Archives Discussions

broxvall · ‎11-22-2010

Problem with OpenCL 1.1 compiler requiring too large (> 30 sec) time to compile small test example

Hi,

I've encountered a strange behaviour of the OpenCL compiler for OpenCL 1.1 (64bit Linux). The initial symptoms was that during the kernel compilation of a program that uses the C++ bindings to OpenCL , my program just hangs during the call to the "build(...)" function - but this is dependent on the actual code that is compiled by CL.

I've stripped down the code to the most extreme case I could find and got the weird situation that depending on if two variables where initialized with a constant or with a trigonometric expression i got compilation times ranging from 3.9 seconds (both are constant), 5.4 seconds (one is constant) to 25 seconds (both are trigonometric).

I've marked the places as A,B respectively C,D to show where the problem seems to occur.

For the larger program, the compilation doesn't termnate within one hour. (I can attach this too if you ask me, but I think this first case already shows the problem better). Also, the problem only occurs when compiling for the GPU (not for the CPU). I belive that the same jump in compilation time occurs for a few more "tricky" floating point operations that (eg. the ones that require the T-processing element) and that this creates eg. a scheduling problem that grows with exponential time (?)

Can anyone comment on this?
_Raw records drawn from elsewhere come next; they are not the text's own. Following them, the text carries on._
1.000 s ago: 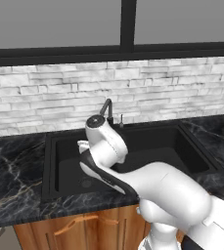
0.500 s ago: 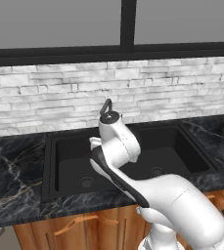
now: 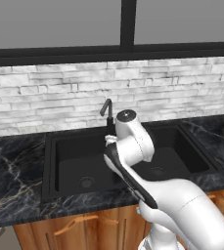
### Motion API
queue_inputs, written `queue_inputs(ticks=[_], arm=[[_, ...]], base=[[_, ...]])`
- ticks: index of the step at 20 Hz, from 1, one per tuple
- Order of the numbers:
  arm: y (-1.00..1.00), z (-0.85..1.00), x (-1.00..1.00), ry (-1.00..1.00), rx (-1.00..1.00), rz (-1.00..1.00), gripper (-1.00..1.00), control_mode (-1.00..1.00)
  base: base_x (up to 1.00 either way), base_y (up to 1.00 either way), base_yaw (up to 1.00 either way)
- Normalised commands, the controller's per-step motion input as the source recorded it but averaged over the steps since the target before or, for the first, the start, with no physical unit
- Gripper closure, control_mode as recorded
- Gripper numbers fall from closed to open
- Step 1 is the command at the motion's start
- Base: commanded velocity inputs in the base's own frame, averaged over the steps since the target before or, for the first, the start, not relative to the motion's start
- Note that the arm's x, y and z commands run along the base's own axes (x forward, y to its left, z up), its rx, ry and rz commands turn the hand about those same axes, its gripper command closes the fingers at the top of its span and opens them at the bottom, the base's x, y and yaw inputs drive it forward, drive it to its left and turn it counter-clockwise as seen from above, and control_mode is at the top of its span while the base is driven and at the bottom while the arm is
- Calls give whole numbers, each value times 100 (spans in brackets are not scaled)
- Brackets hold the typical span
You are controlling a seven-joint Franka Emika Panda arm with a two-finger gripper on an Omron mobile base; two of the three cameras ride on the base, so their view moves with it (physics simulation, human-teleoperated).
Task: Move any existing items from the left basin to the right basin for drying. Then move the measuring cup from the counter to the left basin of the sink for washing.
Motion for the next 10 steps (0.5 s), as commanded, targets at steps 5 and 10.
queue_inputs(ticks=[5,10], arm=[[-57,5,1,3,0,-5,100,-100],[-61,0,19,2,0,-3,100,-100]], base=[[0,0,0],[0,0,0]])
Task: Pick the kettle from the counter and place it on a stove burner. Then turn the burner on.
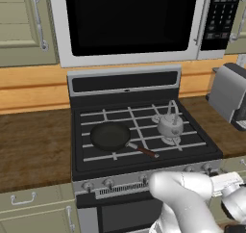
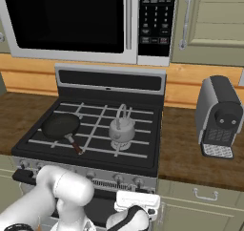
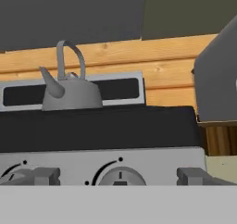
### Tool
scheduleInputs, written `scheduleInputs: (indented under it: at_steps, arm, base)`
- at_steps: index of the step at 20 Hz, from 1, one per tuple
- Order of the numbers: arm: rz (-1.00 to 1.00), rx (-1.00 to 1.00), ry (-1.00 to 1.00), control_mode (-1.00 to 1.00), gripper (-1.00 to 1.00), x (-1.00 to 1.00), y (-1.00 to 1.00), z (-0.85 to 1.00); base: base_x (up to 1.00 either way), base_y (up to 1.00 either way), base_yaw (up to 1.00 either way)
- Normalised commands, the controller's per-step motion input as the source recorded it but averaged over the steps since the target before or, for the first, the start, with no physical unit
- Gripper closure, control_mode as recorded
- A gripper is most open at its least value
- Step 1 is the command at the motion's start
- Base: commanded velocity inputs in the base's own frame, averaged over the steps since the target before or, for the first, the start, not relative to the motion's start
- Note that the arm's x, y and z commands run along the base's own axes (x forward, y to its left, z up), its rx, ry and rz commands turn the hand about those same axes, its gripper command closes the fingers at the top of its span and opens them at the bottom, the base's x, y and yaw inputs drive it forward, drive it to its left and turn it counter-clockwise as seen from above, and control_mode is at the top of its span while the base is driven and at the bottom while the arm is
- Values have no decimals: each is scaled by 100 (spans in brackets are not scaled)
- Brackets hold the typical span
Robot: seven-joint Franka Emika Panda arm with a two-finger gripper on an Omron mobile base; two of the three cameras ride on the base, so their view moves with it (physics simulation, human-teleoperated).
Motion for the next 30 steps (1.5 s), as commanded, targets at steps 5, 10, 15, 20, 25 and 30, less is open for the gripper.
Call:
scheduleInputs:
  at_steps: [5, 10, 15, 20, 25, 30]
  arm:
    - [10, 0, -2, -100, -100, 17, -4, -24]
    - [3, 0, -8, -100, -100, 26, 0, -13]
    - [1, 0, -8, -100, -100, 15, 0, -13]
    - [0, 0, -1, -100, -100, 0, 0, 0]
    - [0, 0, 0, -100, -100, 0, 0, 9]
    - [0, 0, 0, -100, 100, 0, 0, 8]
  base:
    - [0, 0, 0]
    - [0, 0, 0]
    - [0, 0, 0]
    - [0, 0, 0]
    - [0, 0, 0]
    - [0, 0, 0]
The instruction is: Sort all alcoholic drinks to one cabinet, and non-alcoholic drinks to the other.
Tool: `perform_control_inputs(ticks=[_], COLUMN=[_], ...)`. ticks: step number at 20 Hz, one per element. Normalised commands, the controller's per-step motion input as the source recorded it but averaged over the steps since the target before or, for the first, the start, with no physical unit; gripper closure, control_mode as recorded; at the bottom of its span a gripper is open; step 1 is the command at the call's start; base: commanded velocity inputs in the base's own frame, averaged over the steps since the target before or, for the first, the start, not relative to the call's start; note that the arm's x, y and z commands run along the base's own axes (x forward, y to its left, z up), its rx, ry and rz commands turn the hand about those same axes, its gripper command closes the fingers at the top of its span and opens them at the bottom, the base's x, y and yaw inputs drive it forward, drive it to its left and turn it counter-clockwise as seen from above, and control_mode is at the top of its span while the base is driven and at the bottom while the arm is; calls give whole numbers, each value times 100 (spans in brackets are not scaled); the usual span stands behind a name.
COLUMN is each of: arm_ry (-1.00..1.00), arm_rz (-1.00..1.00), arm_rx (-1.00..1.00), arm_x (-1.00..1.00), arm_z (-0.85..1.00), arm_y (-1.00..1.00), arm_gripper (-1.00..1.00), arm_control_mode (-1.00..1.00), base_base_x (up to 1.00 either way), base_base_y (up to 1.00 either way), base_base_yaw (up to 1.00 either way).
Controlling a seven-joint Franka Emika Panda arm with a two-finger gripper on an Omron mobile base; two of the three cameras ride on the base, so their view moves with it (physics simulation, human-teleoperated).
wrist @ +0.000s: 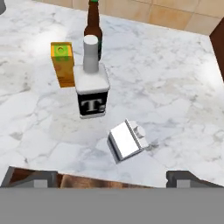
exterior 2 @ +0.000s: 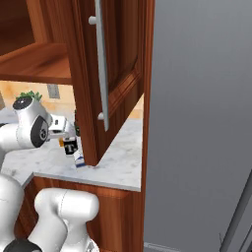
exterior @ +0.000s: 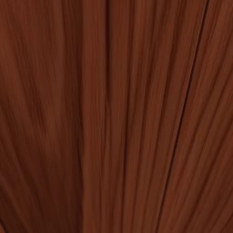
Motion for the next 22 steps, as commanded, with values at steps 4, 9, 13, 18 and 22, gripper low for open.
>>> perform_control_inputs(ticks=[4,9,13,18,22], arm_ry=[-1,0,0,0,0], arm_rz=[0,0,0,0,2], arm_rx=[0,0,0,0,0], arm_x=[63,54,41,39,26], arm_z=[-19,-5,-8,-26,-36], arm_y=[42,22,0,0,12], arm_gripper=[-100,-100,-100,-100,-100], arm_control_mode=[-100,-100,-100,-100,-100], base_base_x=[0,0,0,0,0], base_base_y=[0,0,0,0,0], base_base_yaw=[0,0,0,0,0])
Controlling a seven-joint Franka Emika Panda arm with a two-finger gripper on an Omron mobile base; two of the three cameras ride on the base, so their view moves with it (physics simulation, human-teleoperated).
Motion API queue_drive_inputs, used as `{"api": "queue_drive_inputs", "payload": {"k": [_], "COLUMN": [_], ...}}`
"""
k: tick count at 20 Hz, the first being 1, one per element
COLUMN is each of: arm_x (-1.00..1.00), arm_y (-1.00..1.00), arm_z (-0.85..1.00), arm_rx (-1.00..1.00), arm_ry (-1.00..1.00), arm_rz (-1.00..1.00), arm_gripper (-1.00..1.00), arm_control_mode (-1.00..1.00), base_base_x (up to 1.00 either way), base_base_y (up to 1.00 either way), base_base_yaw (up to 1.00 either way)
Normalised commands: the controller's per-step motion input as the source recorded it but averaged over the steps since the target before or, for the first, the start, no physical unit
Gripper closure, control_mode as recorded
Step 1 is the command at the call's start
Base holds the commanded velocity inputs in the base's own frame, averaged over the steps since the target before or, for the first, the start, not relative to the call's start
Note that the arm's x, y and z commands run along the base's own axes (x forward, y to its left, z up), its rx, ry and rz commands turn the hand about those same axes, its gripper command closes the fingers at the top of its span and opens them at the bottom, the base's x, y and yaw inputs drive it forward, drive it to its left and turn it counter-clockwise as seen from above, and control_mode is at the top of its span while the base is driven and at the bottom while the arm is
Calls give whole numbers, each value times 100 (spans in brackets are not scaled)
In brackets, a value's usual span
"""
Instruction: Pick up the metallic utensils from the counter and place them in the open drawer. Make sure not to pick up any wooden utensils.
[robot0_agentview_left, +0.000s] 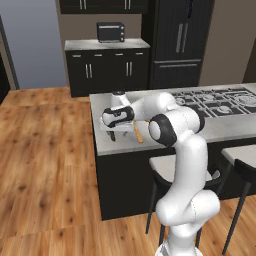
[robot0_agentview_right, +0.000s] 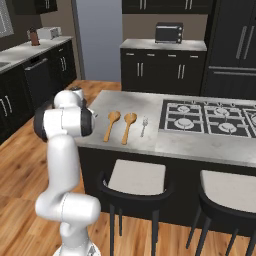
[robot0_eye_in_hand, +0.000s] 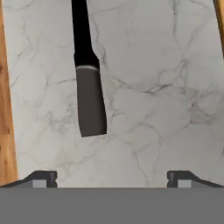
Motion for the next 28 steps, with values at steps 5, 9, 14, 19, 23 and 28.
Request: {"api": "queue_drive_inputs", "payload": {"k": [5,9,14,19,23,28], "arm_x": [45,39,32,9,2,0], "arm_y": [5,4,5,2,11,2], "arm_z": [-29,-29,-30,-36,-44,-21], "arm_rx": [0,0,0,0,0,0], "arm_ry": [0,0,0,0,0,0], "arm_rz": [-6,-5,-5,-4,-3,0], "arm_gripper": [-100,-100,-100,100,100,100], "arm_control_mode": [-100,-100,-100,-100,-100,-100], "base_base_x": [0,0,0,0,0,0], "base_base_y": [0,0,0,0,0,0], "base_base_yaw": [0,0,0,0,0,0]}}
Give any hints for work-arounds?

/ Mathias

-------------

I've done a simple " while [ 1 ]; do ps aux | grep 'clc' | grep -v grep ; done" which gave me:

mbl 13803 0.0 0.0 4148 576 pts/1 S+ 19:03 0:00 sh -c /media/disk/opencl/ati-stream-sdk-v2.2-lnx64/bin/x86_64/clc --emit=llvmbc -D__IMAGE_SUPPORT__=1 -D__Juniper__=1 -D__GPU__=1 -Dcl_khr_global_int32_base_atomics=1 -Dcl_khr_global_int32_extended_atomics=1 -Dcl_khr_local_int32_base_atomics=1 -Dcl_khr_local_int32_extended_atomics=1 -Dcl_khr_3d_image_writes=1 -Dcl_khr_byte_addressable_store=1 -Dcl_khr_gl_sharing=1 -Dcl_amd_device_attribute_query=1 -Dcl_amd_printf=1 -Dcl_amd_media_ops=1 -I./ -o "/tmp/OCLBH0vhZ1.bc" "/tmp/OCLBH0vhZ.cl" 2> "/tmp/OCLBH0vhZ.log"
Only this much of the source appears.